La edad de oro de la literatura patrística se abre con la espléndida producción del «Padre de la Historia Eclesiástica», Eusebio de Pánfilo, obispo de Cesarea de Palestina. Combina el máximo interés por el pasado con una participación muy activa en la tarea de dar forma al presente. Es, a la vez, historiador y controversista, una figura sobresaliente en las luchas religiosas de su tiempo, uno de los últimos apologistas y primer cronista y archivero de la Iglesia. Refleja con más fidelidad que ningún otro autor los cambios radicales que se estaban realizando en la historia del mundo en esta época. Es un representante típico de la era que vio aparecer al primer emperador cristiano.
Parece que la ciudad de Cesarea no fue solamente el lugar de su formación intelectual, de su actividad literaria y de su sede episcopal, sino también de su nacimiento hacia el año 263.
Esta ciudad se había transformado en un centro del saber desde que el exilado Orígenes fundara allí su famosa escuela; su legado literario constituyó la base de una biblioteca, que el presbítero Pánfilo amplió, convirtiéndola en sede de la ciencia. A Pánfilo debía Eusebio su formación científica, así como su admiración por el gran Maestro alejandrino, que le duró toda la vida. Por veneración y gratitud a su maestro y amigo, se hizo llamar Eusebio de Pánfilo, es decir, hijo espiritual de Pánfilo, y honró su memoria con una biografía, cuando este murió mártir en el año séptimo de la persecución de Diocleciano, el 6 de febrero del 310. El mismo Eusebio hubo de huir a Tiro para escapar de la muerte; de allí pasó al desierto egipcio de la Tebaida. Aun allí dieron con él, le apresaron y encarcelaron.
Por lo que parece, el mismo año que trajo la paz y la libertad a la iglesia (313) le elevó a él a la sede de Cesarea. Como obispo se vio pronto envuelto en la controversia arriana, que él esperaba resolver sugiriendo mutuas concesiones a los dos partidos contrarios, sin percatarse de la importancia que tenía la doctrina que estaba en litigio. Escribió varias cartas en favor de Arrio y tuvo gran influencia en el sínodo de Cesarea que declaró ortodoxa la profesión de fe hecha por Arrio, aunque le pidiera que se sometiera a su obispo.
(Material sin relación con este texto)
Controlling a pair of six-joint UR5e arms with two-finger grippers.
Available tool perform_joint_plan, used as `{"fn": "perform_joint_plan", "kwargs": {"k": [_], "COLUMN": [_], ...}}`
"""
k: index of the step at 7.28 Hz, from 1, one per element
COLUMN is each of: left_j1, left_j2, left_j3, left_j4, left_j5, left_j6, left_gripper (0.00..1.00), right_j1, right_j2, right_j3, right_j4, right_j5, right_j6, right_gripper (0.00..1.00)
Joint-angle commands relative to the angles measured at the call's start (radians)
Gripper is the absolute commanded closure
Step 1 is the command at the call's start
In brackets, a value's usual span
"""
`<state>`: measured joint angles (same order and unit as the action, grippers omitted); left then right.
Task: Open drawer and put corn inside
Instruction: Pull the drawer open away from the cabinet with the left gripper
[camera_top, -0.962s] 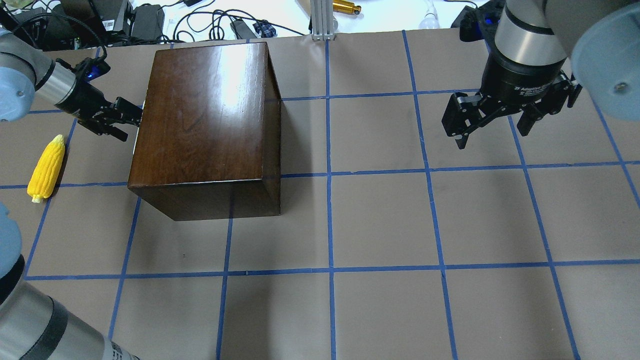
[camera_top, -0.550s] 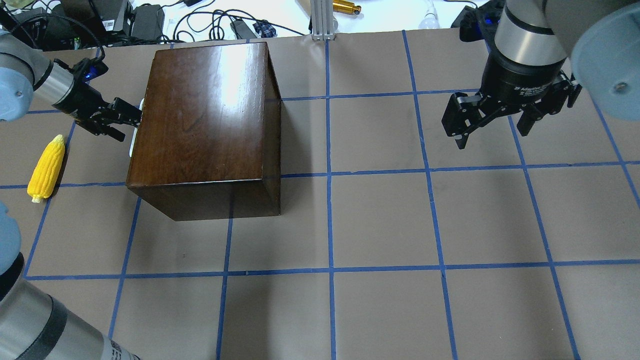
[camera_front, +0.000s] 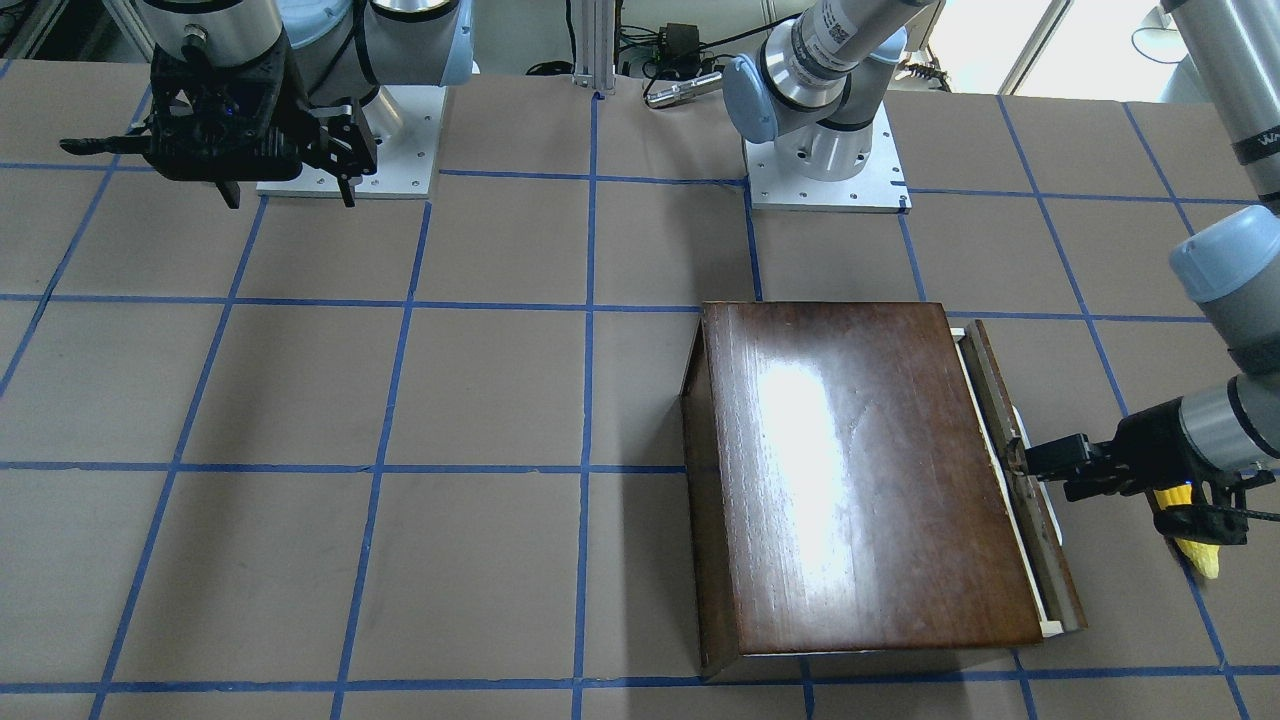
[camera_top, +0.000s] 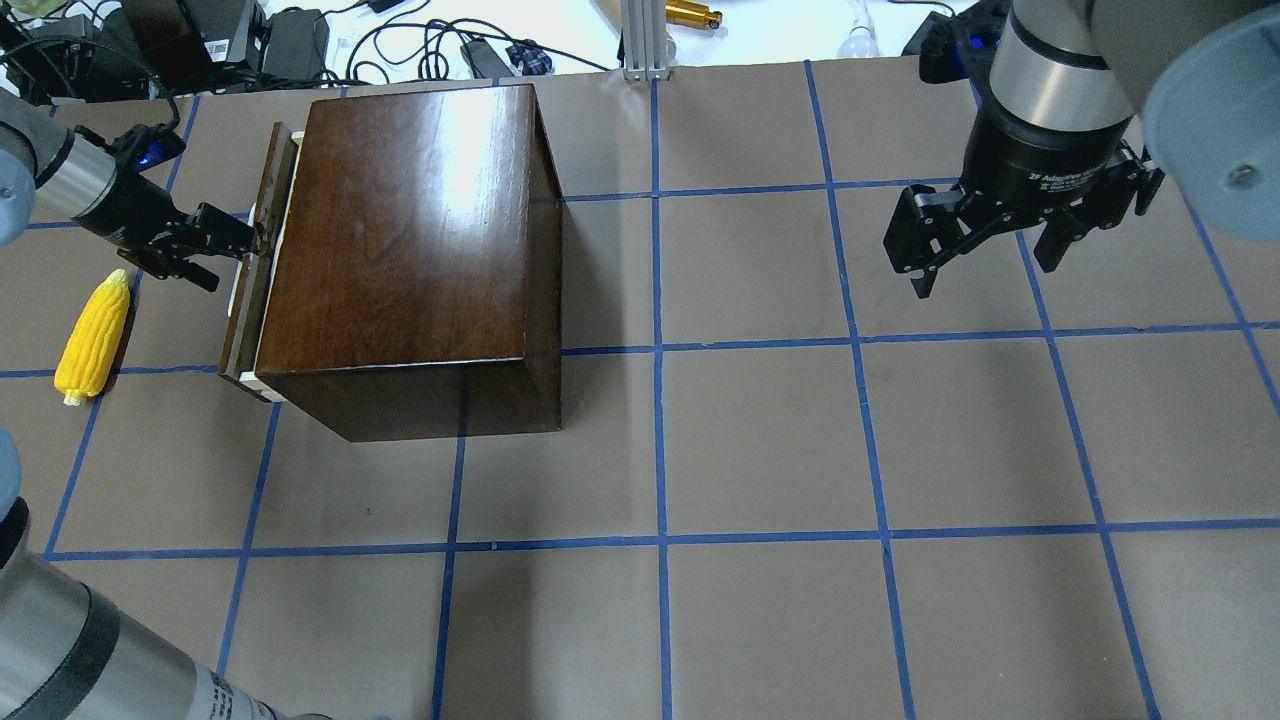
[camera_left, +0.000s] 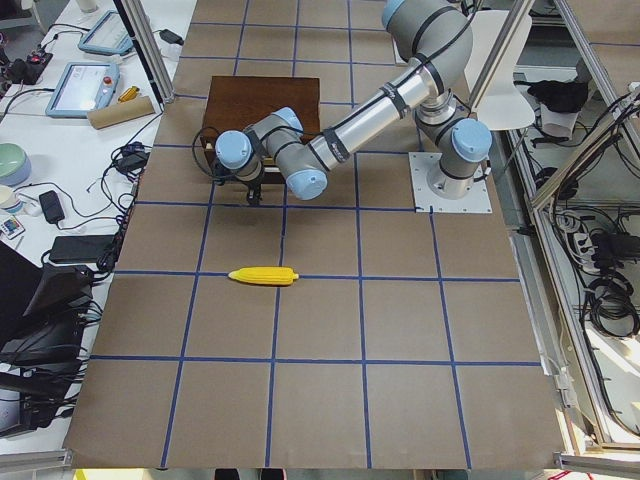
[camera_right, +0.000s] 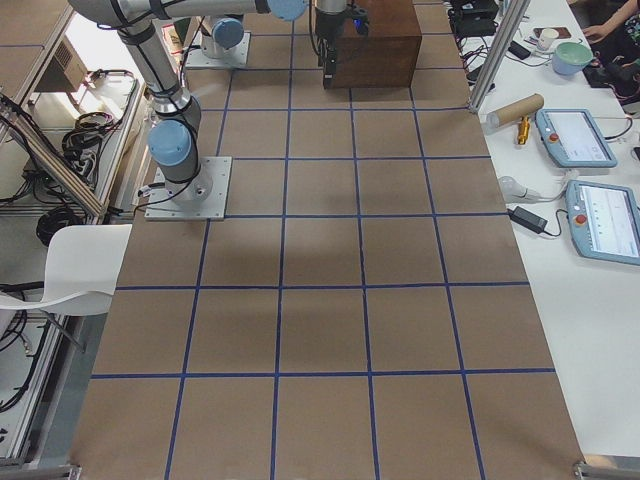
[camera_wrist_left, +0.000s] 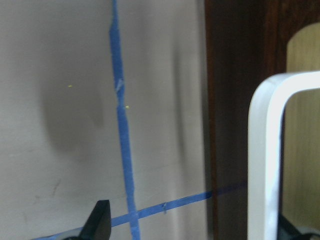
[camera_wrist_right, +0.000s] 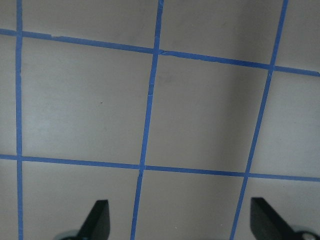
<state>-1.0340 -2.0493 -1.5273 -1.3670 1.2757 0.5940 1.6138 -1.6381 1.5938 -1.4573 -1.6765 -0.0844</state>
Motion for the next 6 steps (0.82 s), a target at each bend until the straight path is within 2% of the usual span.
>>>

Poco después, un sínodo de Antioquía, el año 325, excomulgaba al obispo de Cesarea por rechazar una fórmula que iba dirigida contra la doctrina arriana. En el concilio de Nicea, del 325, trató de proseguir sus esfuerzos conciliadores como representante principal del partido de centro, que proponía un reconocimiento de la divinidad verdadera de Cristo, pero en términos simplemente bíblicos, y rechazaba la doctrina homousiana de Atanasio por creer que llevaba lógicamente al sabelianismo. Acabó firmando el símbolo redactado por el concilio, pero sólo por conformarse externamente a los deseos del emperador, sin ningún asentimiento interno. Poco después se alió abiertamente con Eusebio de Nicomedia y tuvo una parte preponderante en el sínodo de Antioquía del 330, que depuso al obispo local Eustatio, y en el sínodo de Tiro de 335, que excomulgó a Atanasio. Escribió, además, dos tratados contra Marcelo de Ancira, quien un año más tarde perdía su sede episcopal.
Su admiración por el emperador, que restableció la paz entre la Iglesia y el Estado después de siglos de sangrientas persecuciones, no conocía límites. Constantino le distinguió con un trato de favor. Al cumplirse los aniversarios vigésimo y trigésimo de haber tomado las riendas del gobierno, Eusebio fue el encargado de pronunciar los panegíricos. Y cuando Constantino murió el 22 de mayo de 337, él dedicó a su memoria una extensa eulogia. Es posible que influyera en las medida adoptadas por el emperador contra los obispos ortodoxos, pues él parece que fue su principal consejero en materias teológicas. Murió pocos años después que Constantino, el año 339 ó 340.